◆ **Task to carry out**: Exactly as written, restate the material below from its first line through the line containing "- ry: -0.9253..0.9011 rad", and stop there.

#### Data below

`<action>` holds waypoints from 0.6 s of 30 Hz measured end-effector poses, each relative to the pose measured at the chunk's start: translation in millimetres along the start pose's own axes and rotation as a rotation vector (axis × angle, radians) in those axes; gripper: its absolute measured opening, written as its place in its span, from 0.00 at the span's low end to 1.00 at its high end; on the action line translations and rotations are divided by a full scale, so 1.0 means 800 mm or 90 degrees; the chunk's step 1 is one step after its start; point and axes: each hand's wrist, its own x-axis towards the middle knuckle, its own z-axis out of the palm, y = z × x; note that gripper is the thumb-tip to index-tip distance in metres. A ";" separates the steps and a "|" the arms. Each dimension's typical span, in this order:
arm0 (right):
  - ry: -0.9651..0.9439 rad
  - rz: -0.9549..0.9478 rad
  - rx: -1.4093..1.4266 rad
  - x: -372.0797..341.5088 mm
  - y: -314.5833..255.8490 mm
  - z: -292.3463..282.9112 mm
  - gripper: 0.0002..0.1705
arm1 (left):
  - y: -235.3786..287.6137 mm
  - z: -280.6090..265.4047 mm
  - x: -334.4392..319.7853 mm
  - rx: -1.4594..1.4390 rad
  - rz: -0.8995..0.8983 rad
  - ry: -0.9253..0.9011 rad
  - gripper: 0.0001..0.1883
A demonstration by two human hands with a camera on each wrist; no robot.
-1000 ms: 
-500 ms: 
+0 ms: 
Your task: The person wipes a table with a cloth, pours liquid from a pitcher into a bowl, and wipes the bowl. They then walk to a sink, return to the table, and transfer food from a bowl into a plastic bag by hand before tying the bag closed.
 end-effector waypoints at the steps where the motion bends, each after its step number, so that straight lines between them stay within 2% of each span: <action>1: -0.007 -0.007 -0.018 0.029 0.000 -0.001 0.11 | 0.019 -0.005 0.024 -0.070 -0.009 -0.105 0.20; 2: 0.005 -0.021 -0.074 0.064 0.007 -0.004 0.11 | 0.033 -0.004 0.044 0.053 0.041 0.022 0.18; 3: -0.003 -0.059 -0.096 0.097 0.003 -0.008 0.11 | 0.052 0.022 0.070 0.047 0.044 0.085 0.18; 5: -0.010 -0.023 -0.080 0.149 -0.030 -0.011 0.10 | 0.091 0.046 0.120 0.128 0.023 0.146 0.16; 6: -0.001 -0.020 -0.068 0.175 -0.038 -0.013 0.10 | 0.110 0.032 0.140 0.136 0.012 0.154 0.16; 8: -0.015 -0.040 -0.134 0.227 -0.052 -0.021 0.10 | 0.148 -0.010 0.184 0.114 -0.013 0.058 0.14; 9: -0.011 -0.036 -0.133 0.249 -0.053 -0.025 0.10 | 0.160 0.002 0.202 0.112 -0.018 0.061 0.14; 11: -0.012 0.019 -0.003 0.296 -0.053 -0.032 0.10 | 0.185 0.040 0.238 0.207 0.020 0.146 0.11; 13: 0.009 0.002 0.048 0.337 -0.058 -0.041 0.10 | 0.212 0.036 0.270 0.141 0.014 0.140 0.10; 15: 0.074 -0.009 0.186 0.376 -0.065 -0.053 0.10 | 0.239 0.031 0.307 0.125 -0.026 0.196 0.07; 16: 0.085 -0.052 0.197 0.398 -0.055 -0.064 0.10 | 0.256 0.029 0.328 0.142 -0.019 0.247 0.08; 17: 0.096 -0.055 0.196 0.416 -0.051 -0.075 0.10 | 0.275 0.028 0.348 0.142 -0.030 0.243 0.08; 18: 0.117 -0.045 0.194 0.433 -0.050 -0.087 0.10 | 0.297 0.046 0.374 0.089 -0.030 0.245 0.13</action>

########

◆ **Answer to this problem**:
`<action>` holds waypoints from 0.6 s of 30 Hz measured end-effector poses, each relative to the pose measured at the chunk's start: translation in millimetres along the start pose's own axes and rotation as a rotation vector (axis × angle, radians) in those axes; gripper: its absolute measured opening, written as its place in its span, from 0.00 at the span's low end to 1.00 at its high end; on the action line translations and rotations are divided by a full scale, so 1.0 means 800 mm or 90 degrees; the chunk's step 1 is one step after its start; point and axes: each hand's wrist, its own x-axis towards the middle knuckle, its own z-axis out of the palm, y = z × x; note that gripper is the thumb-tip to index-tip distance in metres. A ";" separates the steps and a "|" the arms. Each dimension's typical span, in this order:
arm0 (right):
  - ry: -0.9651..0.9439 rad
  - rz: -0.9549..0.9478 rad
  - rx: -1.4093..1.4266 rad
  - x: -372.0797..341.5088 mm
  - y: -314.5833..255.8490 mm
  - z: -292.3463..282.9112 mm
  - gripper: 0.0002..0.1705
arm1 (left):
  - y: -235.3786..287.6137 mm
  - z: -280.6090..265.4047 mm
  - x: -334.4392..319.7853 mm
  - rx: -1.4594..1.4390 rad
  - rz: -0.8995..0.8983 rad
  - ry: -0.9253..0.9011 rad

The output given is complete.